* _About this task_
The lines you return should be those containing the string "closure", taken from the data below.

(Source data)
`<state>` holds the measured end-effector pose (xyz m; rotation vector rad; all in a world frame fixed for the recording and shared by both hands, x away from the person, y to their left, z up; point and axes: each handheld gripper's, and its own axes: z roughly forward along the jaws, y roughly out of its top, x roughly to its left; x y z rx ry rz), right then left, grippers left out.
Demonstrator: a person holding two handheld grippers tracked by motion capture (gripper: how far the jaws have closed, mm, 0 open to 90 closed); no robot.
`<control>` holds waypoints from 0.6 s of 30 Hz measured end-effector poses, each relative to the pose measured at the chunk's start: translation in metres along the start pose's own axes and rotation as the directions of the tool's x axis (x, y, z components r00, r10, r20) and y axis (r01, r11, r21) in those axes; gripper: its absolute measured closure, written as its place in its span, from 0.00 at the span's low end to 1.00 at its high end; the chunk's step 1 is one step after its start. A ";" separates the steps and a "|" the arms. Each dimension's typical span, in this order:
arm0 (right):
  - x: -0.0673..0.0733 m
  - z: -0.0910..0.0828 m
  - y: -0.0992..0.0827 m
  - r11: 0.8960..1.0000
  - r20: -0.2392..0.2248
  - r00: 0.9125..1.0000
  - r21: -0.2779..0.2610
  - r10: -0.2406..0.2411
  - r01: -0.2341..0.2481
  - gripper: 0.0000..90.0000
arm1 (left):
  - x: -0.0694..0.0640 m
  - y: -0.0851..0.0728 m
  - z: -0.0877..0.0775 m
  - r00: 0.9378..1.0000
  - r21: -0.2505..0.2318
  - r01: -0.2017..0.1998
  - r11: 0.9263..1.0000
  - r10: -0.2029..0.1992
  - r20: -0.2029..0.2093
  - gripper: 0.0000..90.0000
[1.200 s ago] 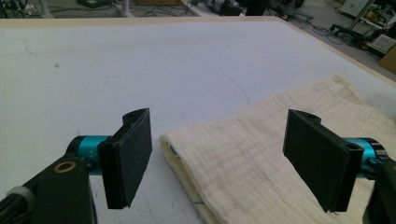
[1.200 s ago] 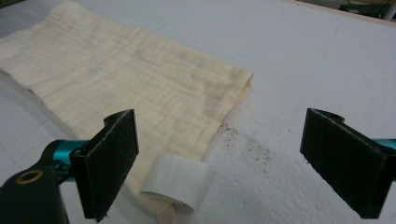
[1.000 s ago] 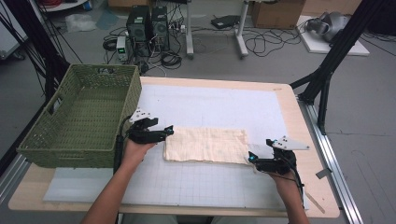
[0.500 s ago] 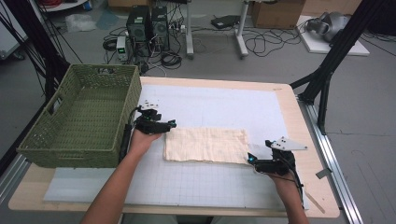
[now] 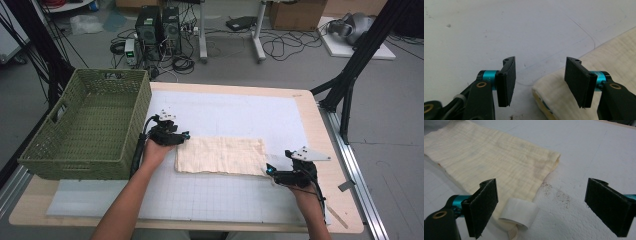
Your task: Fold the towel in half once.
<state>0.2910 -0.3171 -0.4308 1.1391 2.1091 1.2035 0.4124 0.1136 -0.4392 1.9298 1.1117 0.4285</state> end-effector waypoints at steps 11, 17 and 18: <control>0.000 0.000 0.000 1.000 0.003 1.000 0.000 0.005 -0.005 0.12 | 0.000 -0.005 0.007 0.999 0.060 -0.043 0.997 0.043 0.005 0.55; 0.000 0.000 0.000 1.000 0.004 1.000 0.001 0.015 -0.015 0.12 | 0.000 -0.006 0.006 0.999 0.060 -0.050 0.997 0.049 0.014 0.64; 0.000 0.000 0.000 1.000 0.003 1.000 0.000 0.014 -0.014 0.12 | 0.000 -0.006 0.005 0.998 0.061 -0.057 0.996 0.056 0.020 0.67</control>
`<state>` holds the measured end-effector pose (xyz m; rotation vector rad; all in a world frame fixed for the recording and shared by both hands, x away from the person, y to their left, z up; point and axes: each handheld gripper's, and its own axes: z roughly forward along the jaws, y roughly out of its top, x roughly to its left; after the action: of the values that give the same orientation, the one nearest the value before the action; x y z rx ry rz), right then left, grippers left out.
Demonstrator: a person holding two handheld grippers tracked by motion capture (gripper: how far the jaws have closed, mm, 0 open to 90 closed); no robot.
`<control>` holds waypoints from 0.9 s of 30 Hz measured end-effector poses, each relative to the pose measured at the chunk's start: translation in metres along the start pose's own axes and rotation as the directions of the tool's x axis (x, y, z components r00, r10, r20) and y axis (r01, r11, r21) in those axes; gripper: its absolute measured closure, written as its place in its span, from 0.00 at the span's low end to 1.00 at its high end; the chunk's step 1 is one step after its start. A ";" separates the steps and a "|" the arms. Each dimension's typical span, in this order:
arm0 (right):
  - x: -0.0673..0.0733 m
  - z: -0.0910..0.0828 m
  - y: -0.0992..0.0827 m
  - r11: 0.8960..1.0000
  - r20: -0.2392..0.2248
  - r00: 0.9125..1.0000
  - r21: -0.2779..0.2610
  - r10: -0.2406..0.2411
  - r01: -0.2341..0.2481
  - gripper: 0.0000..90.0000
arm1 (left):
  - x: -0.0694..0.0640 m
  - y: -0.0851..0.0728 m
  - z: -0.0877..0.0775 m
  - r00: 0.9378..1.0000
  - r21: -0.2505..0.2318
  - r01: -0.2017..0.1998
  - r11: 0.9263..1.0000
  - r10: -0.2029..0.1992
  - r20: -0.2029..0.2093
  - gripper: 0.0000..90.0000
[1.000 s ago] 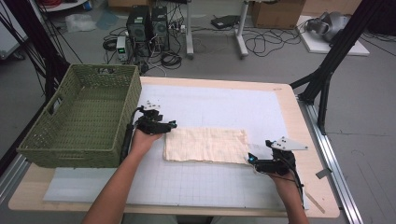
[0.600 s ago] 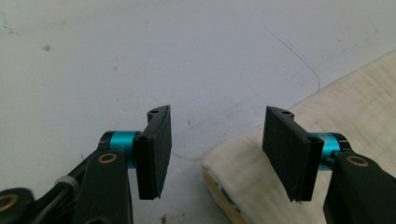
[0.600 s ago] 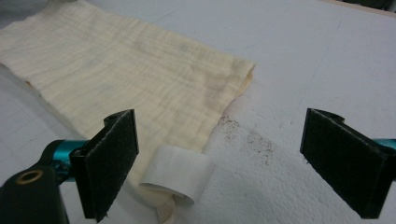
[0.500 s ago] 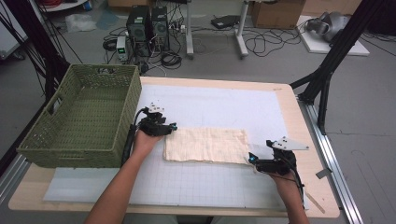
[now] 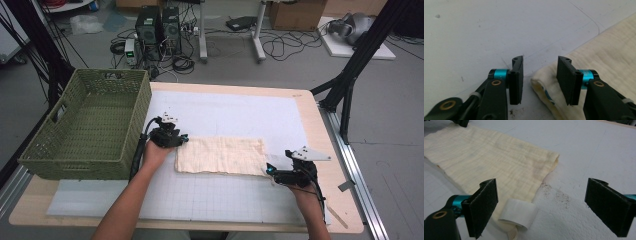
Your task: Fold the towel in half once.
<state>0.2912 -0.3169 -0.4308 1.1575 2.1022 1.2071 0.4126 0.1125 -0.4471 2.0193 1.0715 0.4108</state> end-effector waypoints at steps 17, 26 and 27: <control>-0.001 0.000 0.002 1.000 0.008 1.000 -0.005 -0.004 0.004 0.12 | -0.003 -0.003 -0.003 0.999 -0.039 -0.030 0.999 0.030 0.020 0.94; 0.001 0.004 0.004 1.000 0.008 1.000 -0.003 -0.005 0.005 0.12 | -0.003 -0.006 -0.006 1.000 -0.073 -0.008 0.997 0.010 0.025 0.94; 0.001 0.004 0.004 1.000 0.005 1.000 -0.003 0.001 -0.001 0.12 | -0.002 -0.006 -0.007 1.000 -0.073 -0.008 0.997 0.010 0.027 0.94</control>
<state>0.2955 -0.3130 -0.4294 1.1596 2.0960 1.2062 0.4041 0.1158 -0.4472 1.9613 1.0168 0.4203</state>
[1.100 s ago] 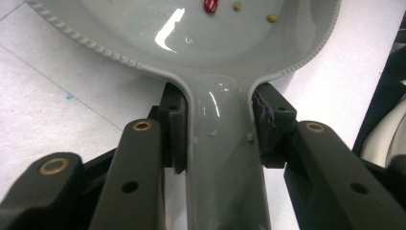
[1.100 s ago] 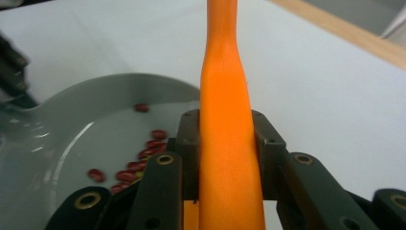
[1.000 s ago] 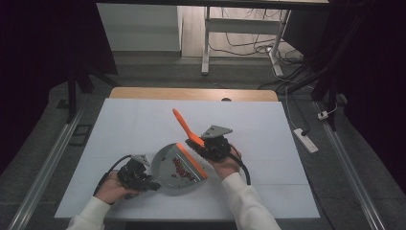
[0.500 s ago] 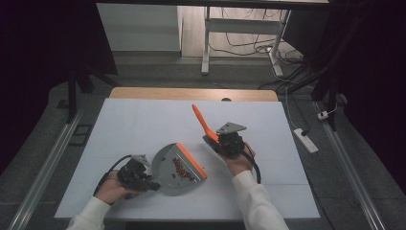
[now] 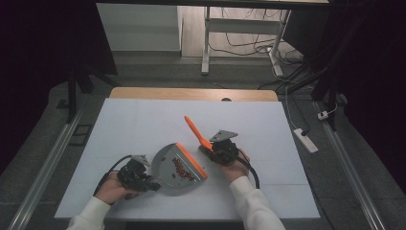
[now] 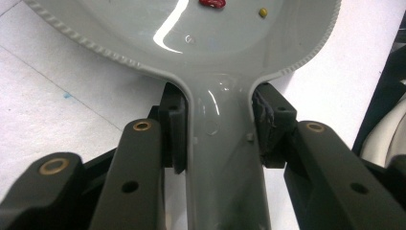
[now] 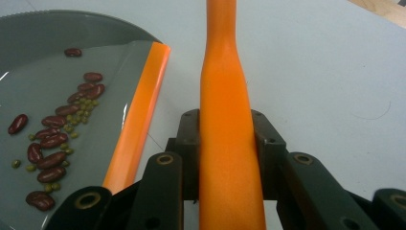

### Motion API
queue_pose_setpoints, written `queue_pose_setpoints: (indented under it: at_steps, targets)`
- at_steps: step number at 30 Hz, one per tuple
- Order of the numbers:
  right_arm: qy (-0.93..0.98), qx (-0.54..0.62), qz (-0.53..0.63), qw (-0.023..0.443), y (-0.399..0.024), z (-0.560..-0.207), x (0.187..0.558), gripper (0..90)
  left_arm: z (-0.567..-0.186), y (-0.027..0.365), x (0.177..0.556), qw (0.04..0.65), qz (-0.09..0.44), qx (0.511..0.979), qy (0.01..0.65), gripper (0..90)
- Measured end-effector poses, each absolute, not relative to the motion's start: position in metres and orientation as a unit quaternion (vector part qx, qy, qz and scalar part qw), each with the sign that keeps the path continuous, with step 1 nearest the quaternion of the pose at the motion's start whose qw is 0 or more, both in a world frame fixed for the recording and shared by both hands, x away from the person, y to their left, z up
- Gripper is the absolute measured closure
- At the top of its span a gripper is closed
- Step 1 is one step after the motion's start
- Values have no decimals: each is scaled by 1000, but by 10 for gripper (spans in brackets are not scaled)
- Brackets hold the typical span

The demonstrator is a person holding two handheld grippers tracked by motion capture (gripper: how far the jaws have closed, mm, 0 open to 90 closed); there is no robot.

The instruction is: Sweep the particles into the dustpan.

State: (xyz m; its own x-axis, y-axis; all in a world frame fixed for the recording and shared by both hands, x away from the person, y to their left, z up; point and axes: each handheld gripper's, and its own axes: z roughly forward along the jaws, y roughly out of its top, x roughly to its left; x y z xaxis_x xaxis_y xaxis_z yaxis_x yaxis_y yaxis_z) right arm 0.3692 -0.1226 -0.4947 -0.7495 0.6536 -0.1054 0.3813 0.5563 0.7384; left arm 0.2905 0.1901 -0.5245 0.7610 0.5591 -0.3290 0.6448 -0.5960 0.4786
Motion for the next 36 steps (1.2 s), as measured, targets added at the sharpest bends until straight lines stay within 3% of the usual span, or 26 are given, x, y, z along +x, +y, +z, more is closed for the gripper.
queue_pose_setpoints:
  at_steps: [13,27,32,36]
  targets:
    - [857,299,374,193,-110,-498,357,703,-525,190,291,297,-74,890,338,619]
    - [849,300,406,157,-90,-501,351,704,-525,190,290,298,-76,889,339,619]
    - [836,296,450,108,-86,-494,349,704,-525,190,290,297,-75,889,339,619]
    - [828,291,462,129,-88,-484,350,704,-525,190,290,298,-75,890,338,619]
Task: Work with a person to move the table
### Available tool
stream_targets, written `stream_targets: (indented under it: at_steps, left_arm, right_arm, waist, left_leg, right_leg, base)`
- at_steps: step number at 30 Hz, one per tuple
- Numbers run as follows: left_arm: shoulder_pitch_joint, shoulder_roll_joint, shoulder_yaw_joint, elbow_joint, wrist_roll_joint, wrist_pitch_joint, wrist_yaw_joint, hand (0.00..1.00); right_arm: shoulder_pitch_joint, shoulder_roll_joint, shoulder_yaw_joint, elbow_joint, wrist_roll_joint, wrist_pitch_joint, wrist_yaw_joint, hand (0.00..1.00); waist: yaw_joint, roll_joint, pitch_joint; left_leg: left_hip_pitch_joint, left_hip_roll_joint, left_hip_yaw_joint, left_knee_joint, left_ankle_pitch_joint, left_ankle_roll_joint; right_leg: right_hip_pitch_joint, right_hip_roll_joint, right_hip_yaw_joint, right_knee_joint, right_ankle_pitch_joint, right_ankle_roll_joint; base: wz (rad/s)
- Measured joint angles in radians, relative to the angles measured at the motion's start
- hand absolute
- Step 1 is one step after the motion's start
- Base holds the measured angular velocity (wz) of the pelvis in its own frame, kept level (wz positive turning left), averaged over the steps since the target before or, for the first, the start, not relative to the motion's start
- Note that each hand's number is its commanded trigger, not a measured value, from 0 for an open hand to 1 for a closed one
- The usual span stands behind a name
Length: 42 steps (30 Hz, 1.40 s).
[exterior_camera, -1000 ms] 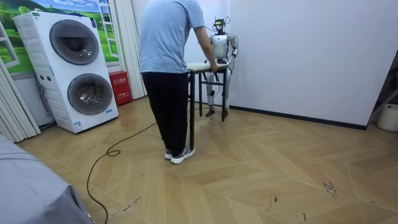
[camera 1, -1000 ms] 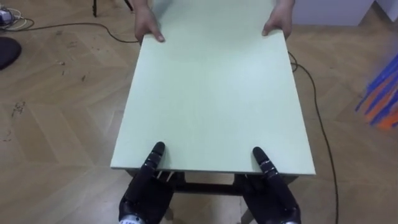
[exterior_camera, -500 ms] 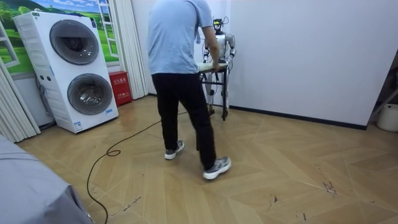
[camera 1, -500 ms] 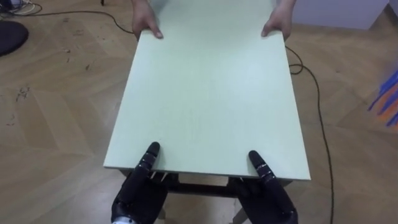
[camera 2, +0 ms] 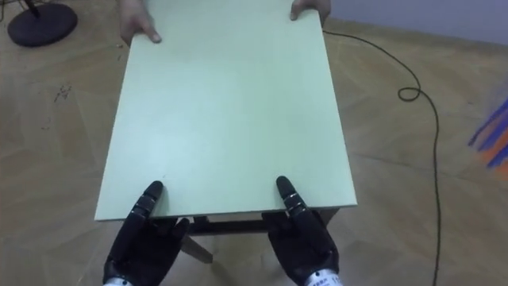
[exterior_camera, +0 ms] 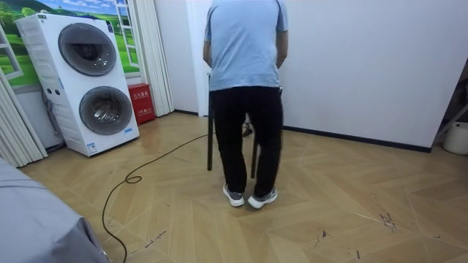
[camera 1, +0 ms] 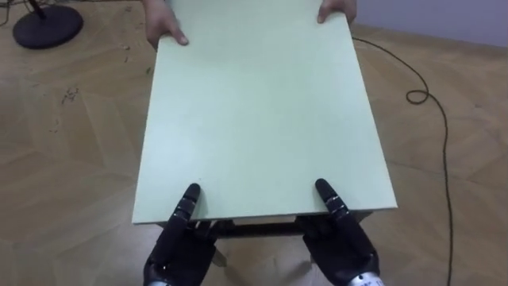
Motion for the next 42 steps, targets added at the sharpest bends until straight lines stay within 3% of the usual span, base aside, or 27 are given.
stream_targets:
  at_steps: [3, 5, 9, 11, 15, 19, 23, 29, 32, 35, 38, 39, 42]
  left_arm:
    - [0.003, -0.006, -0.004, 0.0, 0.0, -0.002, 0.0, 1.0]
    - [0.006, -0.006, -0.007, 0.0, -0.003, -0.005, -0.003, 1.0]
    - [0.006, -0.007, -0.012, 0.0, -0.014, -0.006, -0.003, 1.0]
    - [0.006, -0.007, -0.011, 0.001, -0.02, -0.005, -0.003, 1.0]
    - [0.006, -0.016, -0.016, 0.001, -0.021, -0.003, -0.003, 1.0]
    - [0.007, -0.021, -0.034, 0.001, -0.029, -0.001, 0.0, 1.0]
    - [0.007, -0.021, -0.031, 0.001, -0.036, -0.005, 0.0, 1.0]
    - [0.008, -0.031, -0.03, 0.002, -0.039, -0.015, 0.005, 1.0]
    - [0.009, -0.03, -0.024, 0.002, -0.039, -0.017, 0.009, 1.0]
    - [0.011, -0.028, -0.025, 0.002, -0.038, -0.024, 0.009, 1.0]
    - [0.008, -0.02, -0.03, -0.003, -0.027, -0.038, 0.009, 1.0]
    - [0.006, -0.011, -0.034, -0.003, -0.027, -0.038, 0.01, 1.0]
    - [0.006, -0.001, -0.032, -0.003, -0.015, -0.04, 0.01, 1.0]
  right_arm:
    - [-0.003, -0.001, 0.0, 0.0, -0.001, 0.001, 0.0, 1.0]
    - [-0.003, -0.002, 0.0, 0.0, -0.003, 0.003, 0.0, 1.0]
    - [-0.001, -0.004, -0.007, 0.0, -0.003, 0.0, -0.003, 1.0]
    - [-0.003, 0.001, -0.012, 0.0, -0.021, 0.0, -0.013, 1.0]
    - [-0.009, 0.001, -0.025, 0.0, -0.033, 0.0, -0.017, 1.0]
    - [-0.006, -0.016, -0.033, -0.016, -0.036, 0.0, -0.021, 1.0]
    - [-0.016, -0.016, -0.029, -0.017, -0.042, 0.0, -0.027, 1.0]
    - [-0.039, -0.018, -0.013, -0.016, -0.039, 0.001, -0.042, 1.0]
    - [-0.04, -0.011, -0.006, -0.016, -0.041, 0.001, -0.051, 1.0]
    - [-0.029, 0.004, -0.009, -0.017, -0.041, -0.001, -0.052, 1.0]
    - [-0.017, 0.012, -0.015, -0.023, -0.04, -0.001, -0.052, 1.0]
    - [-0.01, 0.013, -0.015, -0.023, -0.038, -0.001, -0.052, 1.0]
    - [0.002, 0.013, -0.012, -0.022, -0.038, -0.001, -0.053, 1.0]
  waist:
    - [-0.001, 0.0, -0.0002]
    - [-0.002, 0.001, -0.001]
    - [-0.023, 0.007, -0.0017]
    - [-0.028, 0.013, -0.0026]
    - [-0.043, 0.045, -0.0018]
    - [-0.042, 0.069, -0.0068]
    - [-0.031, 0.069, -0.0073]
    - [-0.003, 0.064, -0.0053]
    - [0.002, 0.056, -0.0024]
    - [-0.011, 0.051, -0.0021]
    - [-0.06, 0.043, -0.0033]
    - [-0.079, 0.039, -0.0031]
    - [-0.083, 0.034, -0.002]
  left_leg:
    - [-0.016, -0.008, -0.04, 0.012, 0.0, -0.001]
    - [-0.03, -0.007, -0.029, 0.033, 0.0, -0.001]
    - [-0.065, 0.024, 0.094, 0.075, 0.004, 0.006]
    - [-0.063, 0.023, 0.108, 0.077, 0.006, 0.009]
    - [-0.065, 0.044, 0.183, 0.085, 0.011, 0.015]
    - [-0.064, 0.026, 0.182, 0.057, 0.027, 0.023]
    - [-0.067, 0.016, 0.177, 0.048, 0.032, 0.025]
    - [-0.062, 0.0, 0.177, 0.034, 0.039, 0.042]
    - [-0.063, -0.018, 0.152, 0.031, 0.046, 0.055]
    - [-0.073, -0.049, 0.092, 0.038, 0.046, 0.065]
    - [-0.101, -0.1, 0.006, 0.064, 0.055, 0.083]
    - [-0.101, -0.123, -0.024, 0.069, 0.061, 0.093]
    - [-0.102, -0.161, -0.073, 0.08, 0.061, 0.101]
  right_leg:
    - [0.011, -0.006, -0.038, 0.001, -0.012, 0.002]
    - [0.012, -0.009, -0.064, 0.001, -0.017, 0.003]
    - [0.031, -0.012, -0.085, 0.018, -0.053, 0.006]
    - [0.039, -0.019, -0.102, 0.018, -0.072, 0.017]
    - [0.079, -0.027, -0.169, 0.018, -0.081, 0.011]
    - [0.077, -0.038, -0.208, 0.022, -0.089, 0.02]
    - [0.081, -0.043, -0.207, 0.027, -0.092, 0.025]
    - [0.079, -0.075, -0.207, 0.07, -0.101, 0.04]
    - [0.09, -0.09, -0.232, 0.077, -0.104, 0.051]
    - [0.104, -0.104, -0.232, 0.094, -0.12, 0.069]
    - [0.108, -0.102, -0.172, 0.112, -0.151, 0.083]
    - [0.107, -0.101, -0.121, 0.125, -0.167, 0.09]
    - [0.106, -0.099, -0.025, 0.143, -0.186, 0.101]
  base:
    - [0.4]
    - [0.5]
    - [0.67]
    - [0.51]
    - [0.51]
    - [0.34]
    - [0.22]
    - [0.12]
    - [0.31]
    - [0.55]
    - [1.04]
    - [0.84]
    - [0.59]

* _Answer space_
`<control>` holds waypoints from 0.6 s of 30 Hz measured end-effector poses, each relative to the pose measured at the chunk's start: translation in metres along the start pose's own axes and rotation as the directions of the tool's x axis (x, y, z components r00, r10, r20) and y axis (r01, r11, r21) in those axes; gripper: its absolute measured closure, written as its place in its span, from 0.00 at the span's low end to 1.00 at its high end; the chunk's step 1 is one step after its start. A ";" separates the steps and a "|" the arms. Each dimension's typical span, in this order:
`<control>` holds waypoints from 0.9 s of 30 Hz measured end-effector poses, each relative to the pose measured at the chunk's start: translation in metres along the start pose's own axes and rotation as the directions of the tool's x axis (x, y, z components r00, r10, r20) and y axis (r01, r11, r21) in those axes; gripper: its absolute measured closure, written as its place in its span, from 0.00 at the span's low end to 1.00 at its high end; the chunk's step 1 is one step after its start. A ";" separates the steps and a "|" the arms. Each dimension's typical span, in this order:
- Gripper is the absolute measured closure

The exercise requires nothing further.